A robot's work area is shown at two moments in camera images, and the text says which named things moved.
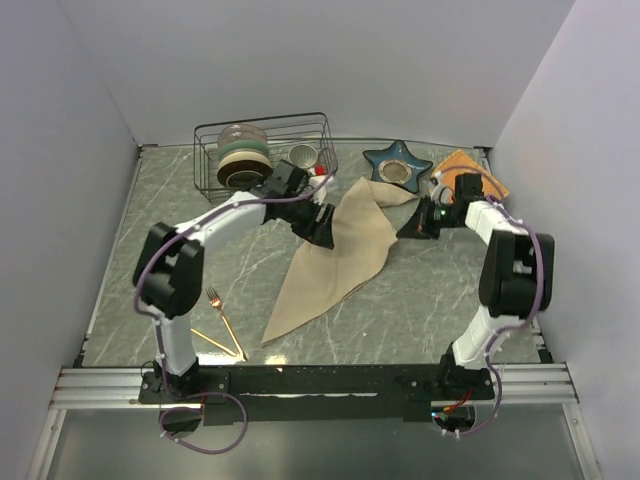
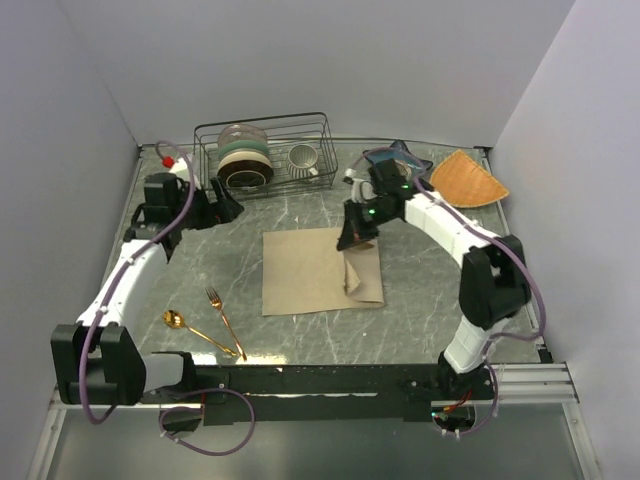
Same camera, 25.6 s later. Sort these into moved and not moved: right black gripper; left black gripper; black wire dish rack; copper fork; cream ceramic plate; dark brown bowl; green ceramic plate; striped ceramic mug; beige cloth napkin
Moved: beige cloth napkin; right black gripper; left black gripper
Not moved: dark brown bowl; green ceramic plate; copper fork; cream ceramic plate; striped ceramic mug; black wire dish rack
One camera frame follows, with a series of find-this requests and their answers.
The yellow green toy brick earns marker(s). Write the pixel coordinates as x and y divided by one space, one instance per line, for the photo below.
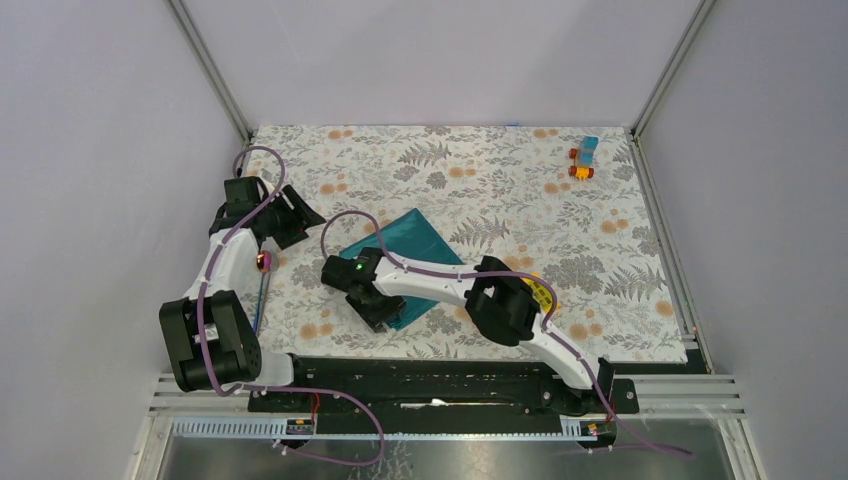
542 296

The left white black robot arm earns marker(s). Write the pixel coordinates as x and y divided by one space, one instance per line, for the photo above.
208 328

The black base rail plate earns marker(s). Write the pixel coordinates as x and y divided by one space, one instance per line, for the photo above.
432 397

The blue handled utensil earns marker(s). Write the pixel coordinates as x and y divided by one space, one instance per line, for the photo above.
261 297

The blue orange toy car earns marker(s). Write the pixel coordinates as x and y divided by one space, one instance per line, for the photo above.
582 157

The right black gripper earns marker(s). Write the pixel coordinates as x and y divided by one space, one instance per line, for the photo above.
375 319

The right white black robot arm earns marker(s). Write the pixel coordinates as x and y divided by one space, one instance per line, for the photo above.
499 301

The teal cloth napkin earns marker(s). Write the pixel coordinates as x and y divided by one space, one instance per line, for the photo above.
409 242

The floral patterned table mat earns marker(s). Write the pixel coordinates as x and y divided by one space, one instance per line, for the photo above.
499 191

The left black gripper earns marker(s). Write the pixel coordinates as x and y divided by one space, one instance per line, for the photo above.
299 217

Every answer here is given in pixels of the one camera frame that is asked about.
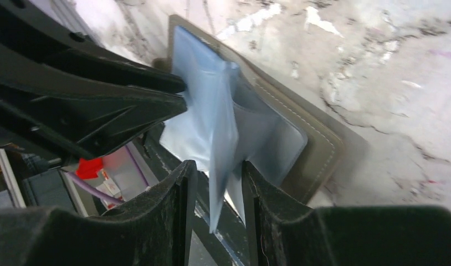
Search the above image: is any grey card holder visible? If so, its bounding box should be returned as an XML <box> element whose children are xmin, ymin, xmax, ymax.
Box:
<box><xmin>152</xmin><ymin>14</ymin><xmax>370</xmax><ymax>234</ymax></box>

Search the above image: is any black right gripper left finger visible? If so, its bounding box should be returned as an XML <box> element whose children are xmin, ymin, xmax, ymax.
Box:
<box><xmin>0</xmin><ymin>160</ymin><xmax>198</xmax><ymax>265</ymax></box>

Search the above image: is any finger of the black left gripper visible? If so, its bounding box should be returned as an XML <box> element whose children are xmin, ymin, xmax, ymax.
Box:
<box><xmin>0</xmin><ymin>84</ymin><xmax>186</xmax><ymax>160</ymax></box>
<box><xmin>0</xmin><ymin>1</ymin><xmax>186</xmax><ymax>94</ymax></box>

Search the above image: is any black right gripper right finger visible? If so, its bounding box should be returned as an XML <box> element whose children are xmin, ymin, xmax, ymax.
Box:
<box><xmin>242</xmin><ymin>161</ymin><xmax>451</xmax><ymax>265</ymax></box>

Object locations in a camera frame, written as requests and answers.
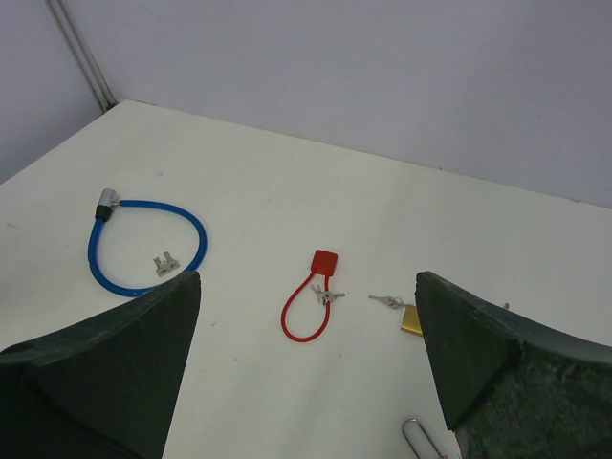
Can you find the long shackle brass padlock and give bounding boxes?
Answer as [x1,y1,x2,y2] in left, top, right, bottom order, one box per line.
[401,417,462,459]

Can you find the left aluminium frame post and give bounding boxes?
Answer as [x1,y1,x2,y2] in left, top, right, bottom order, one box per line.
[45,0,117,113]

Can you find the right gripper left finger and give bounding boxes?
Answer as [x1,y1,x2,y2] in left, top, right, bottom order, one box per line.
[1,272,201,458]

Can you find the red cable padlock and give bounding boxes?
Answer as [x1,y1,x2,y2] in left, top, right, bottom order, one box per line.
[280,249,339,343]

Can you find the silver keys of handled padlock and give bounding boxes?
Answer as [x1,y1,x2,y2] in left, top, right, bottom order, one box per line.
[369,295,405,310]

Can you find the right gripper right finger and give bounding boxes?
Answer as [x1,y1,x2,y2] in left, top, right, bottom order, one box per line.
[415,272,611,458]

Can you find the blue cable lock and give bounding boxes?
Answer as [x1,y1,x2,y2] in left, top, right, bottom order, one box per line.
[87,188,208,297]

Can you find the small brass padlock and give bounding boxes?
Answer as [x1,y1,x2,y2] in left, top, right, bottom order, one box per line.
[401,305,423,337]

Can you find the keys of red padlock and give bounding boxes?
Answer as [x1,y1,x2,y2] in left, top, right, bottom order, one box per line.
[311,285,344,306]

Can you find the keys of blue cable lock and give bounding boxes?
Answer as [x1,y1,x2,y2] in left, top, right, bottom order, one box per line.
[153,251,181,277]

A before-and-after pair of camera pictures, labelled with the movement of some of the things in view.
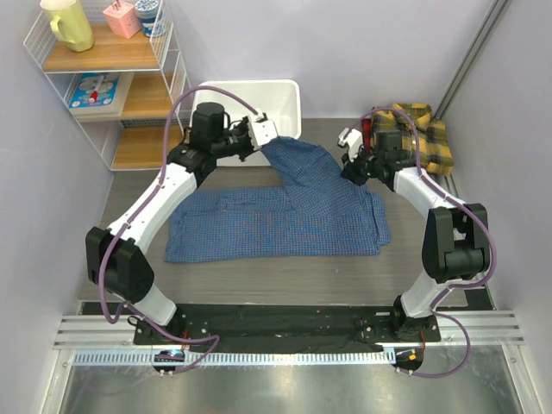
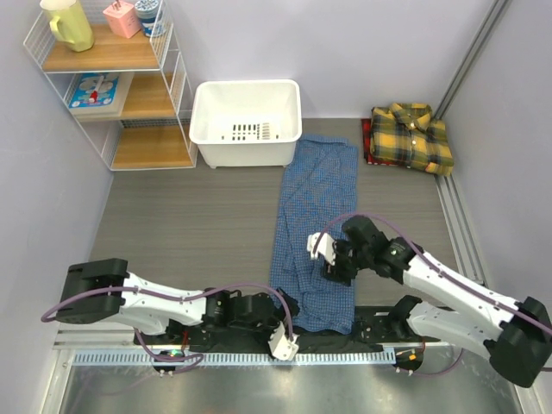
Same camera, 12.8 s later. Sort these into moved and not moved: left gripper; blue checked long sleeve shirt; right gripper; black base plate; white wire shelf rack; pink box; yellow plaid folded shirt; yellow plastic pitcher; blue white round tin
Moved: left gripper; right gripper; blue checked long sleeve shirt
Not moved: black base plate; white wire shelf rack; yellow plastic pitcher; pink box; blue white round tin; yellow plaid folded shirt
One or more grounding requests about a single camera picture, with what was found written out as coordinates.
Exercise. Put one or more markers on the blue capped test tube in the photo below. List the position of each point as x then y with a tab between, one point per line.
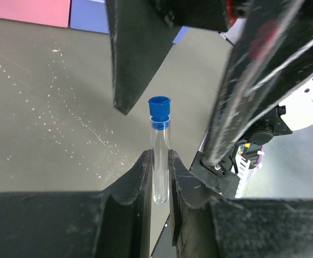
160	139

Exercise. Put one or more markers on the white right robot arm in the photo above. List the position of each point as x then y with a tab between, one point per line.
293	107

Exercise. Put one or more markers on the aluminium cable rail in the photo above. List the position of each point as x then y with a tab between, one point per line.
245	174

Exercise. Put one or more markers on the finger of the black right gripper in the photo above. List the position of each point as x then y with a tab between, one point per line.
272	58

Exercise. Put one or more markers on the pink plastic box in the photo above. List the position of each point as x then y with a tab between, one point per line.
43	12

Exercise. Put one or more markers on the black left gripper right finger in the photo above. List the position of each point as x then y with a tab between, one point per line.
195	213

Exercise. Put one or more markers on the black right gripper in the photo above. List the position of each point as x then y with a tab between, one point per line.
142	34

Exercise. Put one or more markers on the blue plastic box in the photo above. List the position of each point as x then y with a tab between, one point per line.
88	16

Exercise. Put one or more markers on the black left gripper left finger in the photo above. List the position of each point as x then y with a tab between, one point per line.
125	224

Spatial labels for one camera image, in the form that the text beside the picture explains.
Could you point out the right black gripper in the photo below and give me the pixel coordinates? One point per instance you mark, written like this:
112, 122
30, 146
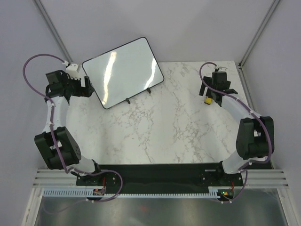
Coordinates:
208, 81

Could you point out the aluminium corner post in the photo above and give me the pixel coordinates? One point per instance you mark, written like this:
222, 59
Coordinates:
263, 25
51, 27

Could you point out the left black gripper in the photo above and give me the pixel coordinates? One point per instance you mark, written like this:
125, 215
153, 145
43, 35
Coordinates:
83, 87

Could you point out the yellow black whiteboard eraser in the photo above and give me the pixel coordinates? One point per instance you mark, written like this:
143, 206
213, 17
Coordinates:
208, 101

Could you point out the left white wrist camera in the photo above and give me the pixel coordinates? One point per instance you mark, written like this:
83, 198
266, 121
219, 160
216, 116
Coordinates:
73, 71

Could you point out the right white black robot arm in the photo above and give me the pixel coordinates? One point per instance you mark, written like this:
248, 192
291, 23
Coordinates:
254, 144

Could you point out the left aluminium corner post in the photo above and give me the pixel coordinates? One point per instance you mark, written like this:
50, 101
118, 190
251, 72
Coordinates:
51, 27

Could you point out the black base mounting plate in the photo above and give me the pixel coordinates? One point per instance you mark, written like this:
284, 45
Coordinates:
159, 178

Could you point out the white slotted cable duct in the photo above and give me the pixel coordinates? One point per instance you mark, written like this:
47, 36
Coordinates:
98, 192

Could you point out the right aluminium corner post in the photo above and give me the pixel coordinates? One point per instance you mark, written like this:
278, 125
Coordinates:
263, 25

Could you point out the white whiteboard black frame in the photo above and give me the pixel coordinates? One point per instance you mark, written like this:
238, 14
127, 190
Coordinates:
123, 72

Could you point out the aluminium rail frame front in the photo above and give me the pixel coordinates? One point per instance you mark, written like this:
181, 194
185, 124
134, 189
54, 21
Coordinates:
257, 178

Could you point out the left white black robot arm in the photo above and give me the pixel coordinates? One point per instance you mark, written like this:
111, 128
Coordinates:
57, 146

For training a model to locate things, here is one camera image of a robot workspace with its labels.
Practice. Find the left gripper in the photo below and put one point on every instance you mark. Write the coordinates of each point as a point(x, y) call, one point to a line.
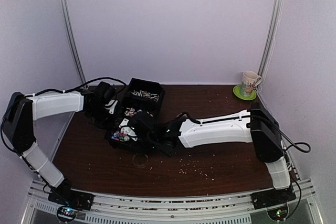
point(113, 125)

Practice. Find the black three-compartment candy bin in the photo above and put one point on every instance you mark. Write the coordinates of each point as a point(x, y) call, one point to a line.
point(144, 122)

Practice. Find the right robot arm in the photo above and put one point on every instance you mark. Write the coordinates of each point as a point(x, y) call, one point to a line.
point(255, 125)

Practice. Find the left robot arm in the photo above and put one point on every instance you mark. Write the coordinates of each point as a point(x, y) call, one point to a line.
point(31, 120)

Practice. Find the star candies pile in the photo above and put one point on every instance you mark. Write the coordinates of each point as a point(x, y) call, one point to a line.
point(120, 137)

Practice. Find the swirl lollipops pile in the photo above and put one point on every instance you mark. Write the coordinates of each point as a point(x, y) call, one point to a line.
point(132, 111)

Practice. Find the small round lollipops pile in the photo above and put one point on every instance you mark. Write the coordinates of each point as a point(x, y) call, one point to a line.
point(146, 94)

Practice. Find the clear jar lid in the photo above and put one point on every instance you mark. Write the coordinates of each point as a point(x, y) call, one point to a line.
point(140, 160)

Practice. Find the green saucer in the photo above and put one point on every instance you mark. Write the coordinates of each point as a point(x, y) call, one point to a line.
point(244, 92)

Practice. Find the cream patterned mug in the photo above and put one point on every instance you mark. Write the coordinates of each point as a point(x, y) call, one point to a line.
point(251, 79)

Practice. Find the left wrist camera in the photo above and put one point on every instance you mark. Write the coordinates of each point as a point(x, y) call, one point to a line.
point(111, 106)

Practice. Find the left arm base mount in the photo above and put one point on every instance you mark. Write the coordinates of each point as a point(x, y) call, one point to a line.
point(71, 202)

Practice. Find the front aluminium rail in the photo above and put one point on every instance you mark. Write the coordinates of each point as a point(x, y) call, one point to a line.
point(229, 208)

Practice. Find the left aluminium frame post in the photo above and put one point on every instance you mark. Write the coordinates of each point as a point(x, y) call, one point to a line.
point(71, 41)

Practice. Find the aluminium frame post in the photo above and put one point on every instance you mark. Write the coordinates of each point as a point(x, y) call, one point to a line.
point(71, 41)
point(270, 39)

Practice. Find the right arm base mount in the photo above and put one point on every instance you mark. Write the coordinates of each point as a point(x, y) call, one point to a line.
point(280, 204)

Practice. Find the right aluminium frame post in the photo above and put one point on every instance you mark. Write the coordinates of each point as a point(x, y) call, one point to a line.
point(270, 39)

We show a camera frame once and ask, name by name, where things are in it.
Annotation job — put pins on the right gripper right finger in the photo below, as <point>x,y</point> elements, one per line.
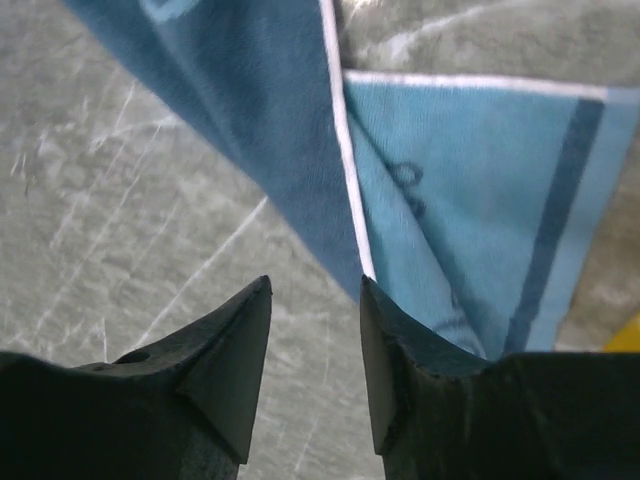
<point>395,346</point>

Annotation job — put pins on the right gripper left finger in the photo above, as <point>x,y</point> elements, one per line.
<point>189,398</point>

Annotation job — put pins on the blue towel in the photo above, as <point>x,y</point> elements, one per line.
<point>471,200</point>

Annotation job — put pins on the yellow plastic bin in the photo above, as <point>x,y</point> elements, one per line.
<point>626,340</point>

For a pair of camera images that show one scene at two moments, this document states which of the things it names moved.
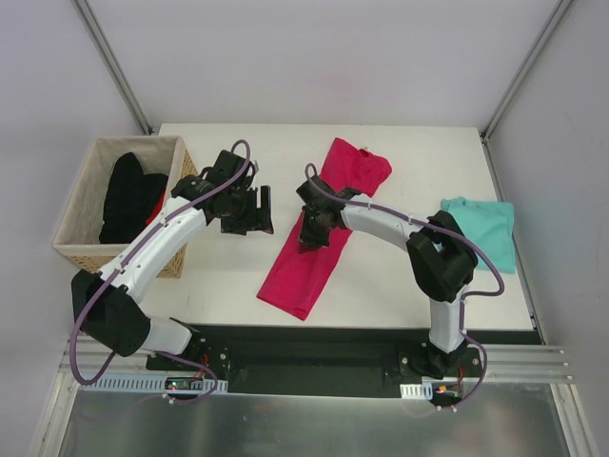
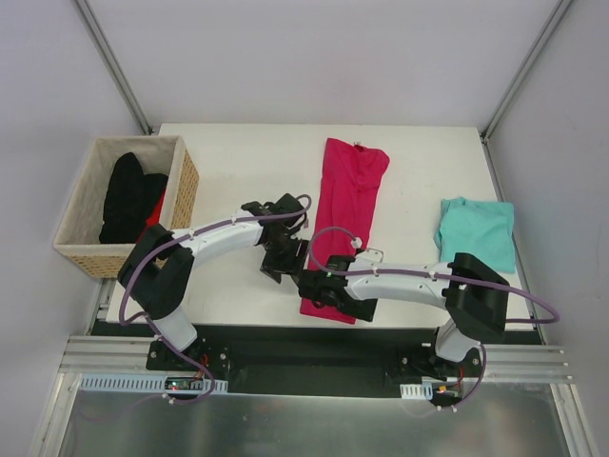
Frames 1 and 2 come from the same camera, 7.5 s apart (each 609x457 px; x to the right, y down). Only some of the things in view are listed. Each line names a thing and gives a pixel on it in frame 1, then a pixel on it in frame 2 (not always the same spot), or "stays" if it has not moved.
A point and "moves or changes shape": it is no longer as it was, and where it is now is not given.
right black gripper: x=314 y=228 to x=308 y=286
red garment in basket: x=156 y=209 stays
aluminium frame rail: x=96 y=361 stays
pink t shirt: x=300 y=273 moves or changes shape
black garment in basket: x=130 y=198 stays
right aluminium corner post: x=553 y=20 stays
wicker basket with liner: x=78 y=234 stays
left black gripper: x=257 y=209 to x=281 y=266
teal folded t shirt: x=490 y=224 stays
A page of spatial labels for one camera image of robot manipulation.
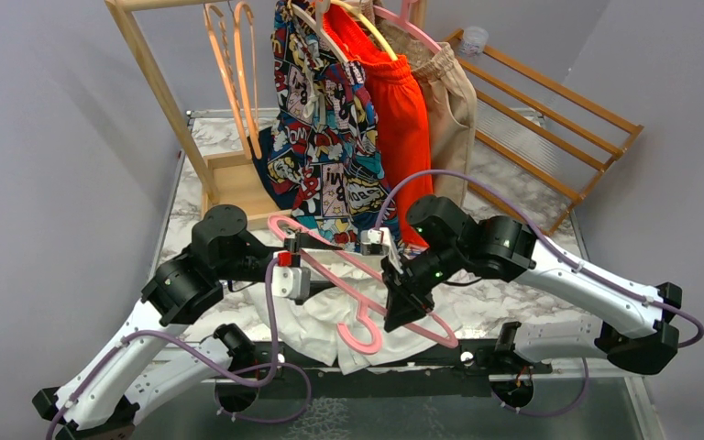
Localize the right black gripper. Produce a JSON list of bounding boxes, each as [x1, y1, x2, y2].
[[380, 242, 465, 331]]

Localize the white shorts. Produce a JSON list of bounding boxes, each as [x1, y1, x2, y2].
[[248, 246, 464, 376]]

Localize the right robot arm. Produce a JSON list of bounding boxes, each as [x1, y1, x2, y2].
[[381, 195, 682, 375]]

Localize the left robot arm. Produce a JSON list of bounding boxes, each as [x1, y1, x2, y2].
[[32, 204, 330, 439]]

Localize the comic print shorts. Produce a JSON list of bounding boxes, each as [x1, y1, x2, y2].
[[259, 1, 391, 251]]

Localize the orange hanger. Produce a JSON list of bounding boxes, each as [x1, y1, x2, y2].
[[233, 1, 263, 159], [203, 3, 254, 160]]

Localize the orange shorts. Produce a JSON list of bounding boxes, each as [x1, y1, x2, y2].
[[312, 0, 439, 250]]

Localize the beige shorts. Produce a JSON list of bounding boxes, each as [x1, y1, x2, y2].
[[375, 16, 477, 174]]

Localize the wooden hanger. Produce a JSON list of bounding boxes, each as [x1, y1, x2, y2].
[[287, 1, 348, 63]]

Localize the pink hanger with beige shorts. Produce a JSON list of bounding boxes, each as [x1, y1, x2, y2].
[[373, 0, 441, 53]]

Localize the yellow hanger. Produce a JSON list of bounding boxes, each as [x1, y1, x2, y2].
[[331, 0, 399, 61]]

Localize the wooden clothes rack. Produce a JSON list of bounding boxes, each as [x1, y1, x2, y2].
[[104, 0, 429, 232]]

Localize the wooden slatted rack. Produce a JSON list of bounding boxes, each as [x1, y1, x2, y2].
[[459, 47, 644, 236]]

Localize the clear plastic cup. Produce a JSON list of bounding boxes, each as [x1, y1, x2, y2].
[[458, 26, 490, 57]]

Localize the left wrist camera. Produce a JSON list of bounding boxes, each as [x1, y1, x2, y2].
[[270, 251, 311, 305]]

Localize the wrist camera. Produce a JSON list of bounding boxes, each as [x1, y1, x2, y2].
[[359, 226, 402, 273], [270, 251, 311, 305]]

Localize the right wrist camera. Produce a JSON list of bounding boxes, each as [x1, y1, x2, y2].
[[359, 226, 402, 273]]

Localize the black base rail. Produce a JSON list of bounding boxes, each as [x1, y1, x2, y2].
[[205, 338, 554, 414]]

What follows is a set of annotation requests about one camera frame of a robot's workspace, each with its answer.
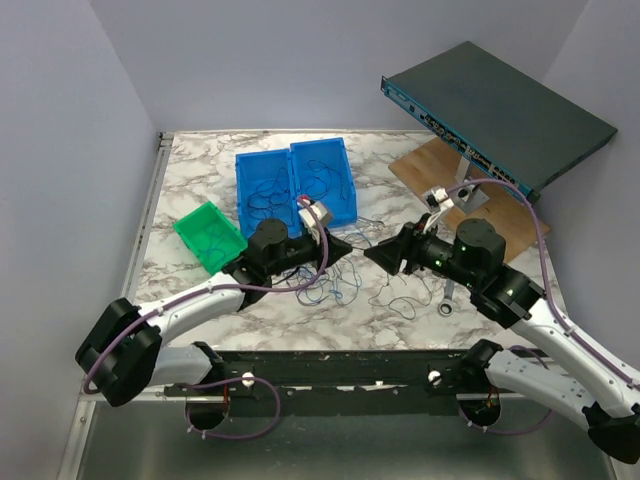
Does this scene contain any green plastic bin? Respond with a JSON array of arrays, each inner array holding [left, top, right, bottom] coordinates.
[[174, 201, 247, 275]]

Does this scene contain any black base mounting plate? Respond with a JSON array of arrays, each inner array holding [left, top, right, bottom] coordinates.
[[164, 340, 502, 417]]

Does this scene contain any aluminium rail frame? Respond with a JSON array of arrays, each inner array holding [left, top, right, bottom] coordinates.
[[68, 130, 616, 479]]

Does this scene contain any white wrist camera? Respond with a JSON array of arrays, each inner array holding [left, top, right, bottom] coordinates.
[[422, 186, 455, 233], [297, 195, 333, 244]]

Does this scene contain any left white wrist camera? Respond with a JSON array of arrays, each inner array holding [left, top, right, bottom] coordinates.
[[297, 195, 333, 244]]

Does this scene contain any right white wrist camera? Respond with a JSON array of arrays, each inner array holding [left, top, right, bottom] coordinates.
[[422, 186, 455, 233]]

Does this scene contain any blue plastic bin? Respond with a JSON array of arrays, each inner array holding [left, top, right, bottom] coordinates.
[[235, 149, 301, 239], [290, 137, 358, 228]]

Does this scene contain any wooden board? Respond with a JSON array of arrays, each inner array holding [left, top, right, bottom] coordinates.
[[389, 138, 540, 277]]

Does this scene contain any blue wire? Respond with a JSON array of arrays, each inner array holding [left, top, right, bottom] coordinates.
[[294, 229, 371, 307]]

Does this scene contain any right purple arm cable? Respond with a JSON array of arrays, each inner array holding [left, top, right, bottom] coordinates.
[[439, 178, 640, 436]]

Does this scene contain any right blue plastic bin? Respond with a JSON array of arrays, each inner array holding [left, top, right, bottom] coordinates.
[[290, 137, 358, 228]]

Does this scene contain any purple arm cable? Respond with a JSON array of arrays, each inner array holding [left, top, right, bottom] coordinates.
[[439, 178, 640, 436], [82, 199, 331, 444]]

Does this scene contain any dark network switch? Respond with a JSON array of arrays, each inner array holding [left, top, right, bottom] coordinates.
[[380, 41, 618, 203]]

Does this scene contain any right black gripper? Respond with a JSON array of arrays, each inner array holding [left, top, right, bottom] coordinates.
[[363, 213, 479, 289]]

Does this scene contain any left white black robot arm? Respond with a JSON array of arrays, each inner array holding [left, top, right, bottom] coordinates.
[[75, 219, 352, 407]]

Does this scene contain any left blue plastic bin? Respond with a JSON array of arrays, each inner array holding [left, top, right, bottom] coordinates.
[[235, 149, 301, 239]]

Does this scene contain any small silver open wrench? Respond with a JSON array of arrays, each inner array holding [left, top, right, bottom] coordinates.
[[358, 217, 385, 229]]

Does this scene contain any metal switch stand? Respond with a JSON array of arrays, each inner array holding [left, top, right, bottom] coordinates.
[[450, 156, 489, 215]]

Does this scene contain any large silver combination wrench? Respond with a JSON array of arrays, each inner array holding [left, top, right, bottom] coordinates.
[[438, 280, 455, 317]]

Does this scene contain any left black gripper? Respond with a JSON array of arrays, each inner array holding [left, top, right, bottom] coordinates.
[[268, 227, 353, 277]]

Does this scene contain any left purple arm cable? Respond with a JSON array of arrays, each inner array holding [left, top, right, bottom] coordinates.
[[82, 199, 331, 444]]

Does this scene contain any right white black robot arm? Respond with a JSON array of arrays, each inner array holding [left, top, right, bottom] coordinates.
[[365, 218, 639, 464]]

···

ABOUT THIS EXERCISE: Where the string "stays" shows up in the listing above, copy the line that holds it.

TASK RESPONSE:
Frames 1 and 2 come from the same camera, 7.5 s apart (each 609x457 px; x to the right, y down). Only some of the things in view are listed. Each line names a thing and gives a pixel on it in frame 1, then a pixel on it in frame 2 (not always the same spot), or "stays" if it has not moved.
red garment in basket: x=156 y=209 stays
aluminium frame rail: x=96 y=361 stays
black garment in basket: x=130 y=198 stays
right aluminium corner post: x=553 y=20 stays
wicker basket with liner: x=78 y=234 stays
teal folded t shirt: x=490 y=224 stays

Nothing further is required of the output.